### YOUR ASSIGNMENT:
Once you reach the line that holds "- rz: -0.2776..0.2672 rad" in the listing below, output it and every line after it through the line that holds "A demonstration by", word for word.

### THE DATA:
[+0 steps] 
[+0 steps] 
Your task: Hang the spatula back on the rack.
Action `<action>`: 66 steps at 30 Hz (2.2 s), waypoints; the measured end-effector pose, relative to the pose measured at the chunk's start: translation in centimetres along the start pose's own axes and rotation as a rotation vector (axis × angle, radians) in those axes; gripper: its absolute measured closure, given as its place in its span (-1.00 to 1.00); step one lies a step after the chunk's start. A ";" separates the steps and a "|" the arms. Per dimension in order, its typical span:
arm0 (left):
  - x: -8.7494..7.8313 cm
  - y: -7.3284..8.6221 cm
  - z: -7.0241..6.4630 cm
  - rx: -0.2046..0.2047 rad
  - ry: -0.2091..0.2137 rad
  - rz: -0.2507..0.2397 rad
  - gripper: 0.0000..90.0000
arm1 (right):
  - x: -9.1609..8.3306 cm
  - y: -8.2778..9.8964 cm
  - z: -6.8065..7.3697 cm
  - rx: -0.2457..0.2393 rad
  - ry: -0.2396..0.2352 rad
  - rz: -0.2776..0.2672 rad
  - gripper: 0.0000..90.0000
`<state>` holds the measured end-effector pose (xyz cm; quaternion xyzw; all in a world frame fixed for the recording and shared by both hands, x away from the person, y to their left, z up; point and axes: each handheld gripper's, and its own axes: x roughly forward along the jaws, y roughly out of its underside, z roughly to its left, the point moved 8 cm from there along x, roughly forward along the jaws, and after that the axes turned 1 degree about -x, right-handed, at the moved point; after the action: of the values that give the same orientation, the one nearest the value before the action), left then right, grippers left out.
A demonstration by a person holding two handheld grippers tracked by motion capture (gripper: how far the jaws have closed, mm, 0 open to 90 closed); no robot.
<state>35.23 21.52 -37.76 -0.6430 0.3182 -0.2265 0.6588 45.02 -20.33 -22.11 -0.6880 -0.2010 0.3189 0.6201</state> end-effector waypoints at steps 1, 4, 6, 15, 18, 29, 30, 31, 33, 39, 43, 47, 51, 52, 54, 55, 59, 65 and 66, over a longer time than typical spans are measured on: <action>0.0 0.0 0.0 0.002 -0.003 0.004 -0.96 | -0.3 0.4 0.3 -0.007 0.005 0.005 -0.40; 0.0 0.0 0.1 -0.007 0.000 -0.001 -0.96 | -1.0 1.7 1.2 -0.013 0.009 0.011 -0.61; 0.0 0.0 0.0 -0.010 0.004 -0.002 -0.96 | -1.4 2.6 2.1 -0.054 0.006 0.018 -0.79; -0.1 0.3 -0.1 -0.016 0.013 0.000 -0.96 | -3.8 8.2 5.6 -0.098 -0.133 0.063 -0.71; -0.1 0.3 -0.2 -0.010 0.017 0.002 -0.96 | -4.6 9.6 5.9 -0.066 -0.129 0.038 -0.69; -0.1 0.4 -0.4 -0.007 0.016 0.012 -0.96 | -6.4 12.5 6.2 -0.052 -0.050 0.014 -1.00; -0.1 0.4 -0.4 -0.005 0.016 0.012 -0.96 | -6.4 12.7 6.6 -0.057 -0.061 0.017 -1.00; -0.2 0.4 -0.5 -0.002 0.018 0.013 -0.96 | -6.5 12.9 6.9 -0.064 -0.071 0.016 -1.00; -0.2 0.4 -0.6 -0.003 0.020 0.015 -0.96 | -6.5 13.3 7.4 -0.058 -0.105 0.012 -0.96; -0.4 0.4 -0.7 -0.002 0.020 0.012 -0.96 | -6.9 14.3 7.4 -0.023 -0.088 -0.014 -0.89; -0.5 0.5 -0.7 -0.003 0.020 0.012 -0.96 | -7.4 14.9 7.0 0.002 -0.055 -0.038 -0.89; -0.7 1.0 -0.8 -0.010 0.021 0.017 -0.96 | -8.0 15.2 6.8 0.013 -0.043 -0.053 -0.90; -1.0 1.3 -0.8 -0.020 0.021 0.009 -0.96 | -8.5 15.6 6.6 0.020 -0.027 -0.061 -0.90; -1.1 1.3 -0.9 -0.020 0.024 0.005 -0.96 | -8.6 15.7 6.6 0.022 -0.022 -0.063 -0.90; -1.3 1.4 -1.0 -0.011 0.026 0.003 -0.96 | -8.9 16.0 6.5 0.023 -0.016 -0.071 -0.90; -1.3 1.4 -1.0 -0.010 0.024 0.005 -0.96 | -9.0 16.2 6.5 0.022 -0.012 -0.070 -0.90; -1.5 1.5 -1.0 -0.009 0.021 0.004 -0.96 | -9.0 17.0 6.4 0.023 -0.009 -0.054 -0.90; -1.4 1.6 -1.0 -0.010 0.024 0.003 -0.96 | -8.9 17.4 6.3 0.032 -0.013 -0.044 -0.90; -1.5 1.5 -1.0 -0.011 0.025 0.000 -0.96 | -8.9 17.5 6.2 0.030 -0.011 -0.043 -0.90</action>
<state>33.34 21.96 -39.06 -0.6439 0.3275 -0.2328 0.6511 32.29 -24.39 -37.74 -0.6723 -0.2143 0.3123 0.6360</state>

### RESPONSE TO THIS EXERCISE:
  - rz: -0.2776..0.2672 rad
  - gripper: 0.0000..90.0000
`<state>` holds the measured end-effector pose (xyz cm; quaternion xyzw; all in a world frame fixed for the recording and shared by both hands, x away from the person, y to their left, z up; point and axes: each handheld gripper's, and its own axes: x roughly forward along the jaws, y roughly out of its underside, z roughly to its left, the point moved 8 cm from there along x, roughly forward along the jaws, and after that the axes turned 1 degree about -x, right-handed, at the moved point; after the action: of the values that give the same orientation, the one nearest the value before the action), left then right, grippers left out.
A demonstration by a person holding two handheld grippers tracked by motion capture (gripper: how far the jaws have closed, mm, 0 open to 90 closed); no robot.

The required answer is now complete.